Eventually, flanked by Secret Service, Senator Obama made an appearance. In the sea of brown he looked very much at home. He flashed his brilliant smile a few times and then got up the podium to speak. He began with a joke about his days in Occidental college with Desi roommates (and how he had become an honorary 'Desi' ). In his dorm, he said with a smile, “Indians and Pakistanis came together..to cause havoc in the university!” He also said he had become quite the expert in cooking dal. An abbreviated stump speech followed.
Barack Obama's voice, not in oratory mode, is calm and lulling – I was actually getting irritated that he treats most speeches like conversations, or maybe I've heard it all before. He didn't take any q & a's but one enterprising Sardarji shouted out "You be hard on McCain,ok?".

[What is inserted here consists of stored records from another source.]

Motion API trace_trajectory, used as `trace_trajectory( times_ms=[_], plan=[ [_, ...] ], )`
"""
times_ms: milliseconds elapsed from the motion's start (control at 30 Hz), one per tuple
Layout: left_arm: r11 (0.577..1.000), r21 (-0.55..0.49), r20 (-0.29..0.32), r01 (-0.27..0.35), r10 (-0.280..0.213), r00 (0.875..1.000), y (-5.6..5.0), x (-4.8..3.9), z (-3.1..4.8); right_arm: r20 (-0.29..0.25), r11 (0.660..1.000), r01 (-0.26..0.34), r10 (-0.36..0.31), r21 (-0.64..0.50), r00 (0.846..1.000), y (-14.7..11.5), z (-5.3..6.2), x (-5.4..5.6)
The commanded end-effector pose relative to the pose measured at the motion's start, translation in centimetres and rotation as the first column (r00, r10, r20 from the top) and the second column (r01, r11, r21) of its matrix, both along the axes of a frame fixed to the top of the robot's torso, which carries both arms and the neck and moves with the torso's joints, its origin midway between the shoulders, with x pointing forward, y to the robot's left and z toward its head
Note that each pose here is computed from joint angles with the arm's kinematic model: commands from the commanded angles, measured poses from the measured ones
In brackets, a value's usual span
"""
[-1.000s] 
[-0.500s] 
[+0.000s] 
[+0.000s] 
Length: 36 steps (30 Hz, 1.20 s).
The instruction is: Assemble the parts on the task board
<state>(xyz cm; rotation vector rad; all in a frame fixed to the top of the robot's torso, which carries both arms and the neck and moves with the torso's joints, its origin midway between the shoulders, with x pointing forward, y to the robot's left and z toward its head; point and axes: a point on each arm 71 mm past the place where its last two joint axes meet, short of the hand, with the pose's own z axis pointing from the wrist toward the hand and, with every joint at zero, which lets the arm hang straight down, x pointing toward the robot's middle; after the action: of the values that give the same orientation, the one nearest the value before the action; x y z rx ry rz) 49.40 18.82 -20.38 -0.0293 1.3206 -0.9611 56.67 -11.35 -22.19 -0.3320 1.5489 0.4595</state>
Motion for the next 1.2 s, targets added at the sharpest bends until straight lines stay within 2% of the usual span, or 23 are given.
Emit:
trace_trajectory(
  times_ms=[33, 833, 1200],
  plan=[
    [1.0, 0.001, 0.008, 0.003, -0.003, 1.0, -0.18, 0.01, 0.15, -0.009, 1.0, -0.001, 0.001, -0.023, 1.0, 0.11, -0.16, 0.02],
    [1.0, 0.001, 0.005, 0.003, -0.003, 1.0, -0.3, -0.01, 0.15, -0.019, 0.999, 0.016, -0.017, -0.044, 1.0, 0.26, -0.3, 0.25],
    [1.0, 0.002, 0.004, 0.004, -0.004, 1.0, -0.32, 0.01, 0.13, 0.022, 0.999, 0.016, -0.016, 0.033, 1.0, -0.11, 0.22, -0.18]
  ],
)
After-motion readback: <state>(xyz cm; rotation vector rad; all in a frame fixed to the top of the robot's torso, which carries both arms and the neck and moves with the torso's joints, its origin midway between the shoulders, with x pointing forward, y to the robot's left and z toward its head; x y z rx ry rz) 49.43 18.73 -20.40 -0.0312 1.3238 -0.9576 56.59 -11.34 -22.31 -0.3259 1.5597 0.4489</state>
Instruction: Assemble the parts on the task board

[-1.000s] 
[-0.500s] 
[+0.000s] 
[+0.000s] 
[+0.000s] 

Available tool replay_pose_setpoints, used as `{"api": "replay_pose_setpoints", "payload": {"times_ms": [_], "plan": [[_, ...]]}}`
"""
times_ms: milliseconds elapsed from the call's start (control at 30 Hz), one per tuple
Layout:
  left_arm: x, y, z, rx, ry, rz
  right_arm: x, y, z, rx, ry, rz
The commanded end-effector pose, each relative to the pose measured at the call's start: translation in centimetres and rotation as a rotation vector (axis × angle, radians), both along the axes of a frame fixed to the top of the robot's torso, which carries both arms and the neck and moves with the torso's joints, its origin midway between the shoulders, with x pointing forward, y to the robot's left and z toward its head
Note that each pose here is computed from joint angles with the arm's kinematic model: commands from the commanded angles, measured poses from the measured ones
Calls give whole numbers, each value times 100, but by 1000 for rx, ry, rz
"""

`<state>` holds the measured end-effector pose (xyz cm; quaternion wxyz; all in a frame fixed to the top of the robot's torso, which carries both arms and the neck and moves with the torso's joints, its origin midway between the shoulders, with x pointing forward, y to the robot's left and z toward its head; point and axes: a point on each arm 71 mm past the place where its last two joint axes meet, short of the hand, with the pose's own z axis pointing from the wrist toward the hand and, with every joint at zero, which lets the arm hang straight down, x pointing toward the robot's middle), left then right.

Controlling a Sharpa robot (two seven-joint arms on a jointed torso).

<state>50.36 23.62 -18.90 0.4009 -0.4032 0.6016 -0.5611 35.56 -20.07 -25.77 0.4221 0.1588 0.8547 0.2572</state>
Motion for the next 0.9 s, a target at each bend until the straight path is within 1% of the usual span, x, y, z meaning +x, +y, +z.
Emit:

After the speech he circulated a little bit. I managed to squeeze up front and shake his hand, but I could tell that he is not a true-blue politician. He can't fake the sincerity some seasoned pols have when they look into your eyes and assure you that you are the most important person in the world in that moment. He's more like a professor who just wants to get on with his job and realizes he has to do some of this stuff to get to it. He looked distracted throughout, and I later found out he was nursing a cold.
I remember being more impressed with John Edwards in a 25-dollar fundraiser 10 months ago, (not that that turned out to be good indicator of character) but it seems to me that unless Obama ups his people skills a bit, he might have a real problem connecting in intimate settings like debates. From all accounts McCain turned in a much better populist performance at Rick Warren's Faith Forum and if Obama is gambling that the average American voter wants somebody who actually makes sense as opposed to someone who'll tell them what they want to hear, he is gambling like Kerry did 4 years ago. (Ugh!)
I left before the second event. Outside, the crowd of supporters had swelled with much more raucous enthusiasm than at the pricey events inside. That’s the kind of hooting and cheering I was expecting at the $2300 fund raiser but I guess a sense of decorum and a feeling of nostalgia for the Clinton years kept the emotions well buttoned up.
Since then, the hard-hitting attacks by Barack Obama on John McCain’s ‘Country Club Economics’ have cheered me up considerably and I feel much more confident about the fighting abilities of the man who ( I hope) will be the next President of the United States. I can’t help feeling that had the fund raiser been this Sunday instead of the last, I would have seen a completely different dynamic in the room.